WHAT IS REQUIRED:
Looking at the records below, say how many lines include "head", and add nothing else.
[[ SOURCE DATA, beginning ]]
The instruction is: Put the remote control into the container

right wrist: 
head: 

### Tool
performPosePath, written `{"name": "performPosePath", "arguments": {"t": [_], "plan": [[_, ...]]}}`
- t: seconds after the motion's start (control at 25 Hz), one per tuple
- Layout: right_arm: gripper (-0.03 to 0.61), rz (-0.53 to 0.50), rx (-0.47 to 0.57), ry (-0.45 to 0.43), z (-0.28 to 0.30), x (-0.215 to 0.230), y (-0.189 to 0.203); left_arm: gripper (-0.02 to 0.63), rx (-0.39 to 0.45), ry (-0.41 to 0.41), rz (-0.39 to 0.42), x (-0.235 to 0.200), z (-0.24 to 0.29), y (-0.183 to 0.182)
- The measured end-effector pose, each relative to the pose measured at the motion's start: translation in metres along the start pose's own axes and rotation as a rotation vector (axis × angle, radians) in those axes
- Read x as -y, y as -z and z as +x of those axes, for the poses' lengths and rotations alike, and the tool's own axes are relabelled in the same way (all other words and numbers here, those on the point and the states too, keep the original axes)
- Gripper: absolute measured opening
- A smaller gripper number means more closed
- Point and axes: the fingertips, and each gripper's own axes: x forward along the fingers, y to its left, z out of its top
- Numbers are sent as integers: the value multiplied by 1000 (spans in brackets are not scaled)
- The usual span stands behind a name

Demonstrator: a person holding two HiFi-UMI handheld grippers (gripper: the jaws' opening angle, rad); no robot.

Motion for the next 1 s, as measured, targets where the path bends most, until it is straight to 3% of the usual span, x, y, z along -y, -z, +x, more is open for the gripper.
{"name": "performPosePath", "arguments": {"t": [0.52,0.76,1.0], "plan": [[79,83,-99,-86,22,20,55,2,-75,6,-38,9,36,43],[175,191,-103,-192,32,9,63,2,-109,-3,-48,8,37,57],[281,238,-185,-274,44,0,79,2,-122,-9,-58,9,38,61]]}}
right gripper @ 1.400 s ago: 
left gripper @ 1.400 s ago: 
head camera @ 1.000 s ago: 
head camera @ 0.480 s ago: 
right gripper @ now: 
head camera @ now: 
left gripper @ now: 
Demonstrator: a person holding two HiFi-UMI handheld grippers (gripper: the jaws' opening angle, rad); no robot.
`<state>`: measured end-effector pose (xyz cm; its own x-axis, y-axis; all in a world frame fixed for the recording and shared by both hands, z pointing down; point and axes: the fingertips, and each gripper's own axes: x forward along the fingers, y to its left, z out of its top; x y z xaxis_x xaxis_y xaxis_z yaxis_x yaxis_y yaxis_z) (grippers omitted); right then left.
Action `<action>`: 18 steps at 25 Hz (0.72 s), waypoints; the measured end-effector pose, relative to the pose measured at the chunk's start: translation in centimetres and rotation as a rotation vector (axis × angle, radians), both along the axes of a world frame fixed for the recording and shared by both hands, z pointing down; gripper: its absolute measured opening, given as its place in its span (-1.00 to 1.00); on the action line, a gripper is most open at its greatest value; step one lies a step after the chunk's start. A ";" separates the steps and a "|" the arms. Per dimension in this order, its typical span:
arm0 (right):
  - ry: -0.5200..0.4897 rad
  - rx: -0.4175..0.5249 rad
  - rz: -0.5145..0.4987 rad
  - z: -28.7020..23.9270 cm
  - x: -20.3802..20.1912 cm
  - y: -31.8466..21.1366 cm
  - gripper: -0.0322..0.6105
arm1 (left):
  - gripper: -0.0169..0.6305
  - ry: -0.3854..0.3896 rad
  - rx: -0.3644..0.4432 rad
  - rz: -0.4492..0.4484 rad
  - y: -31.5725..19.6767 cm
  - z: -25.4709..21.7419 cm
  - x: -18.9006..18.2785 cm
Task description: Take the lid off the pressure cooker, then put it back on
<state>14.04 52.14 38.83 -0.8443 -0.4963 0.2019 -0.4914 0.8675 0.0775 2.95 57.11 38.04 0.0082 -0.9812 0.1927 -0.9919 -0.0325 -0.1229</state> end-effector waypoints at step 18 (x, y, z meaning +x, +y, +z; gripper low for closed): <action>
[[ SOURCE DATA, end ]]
REPLY TO THE TASK:
4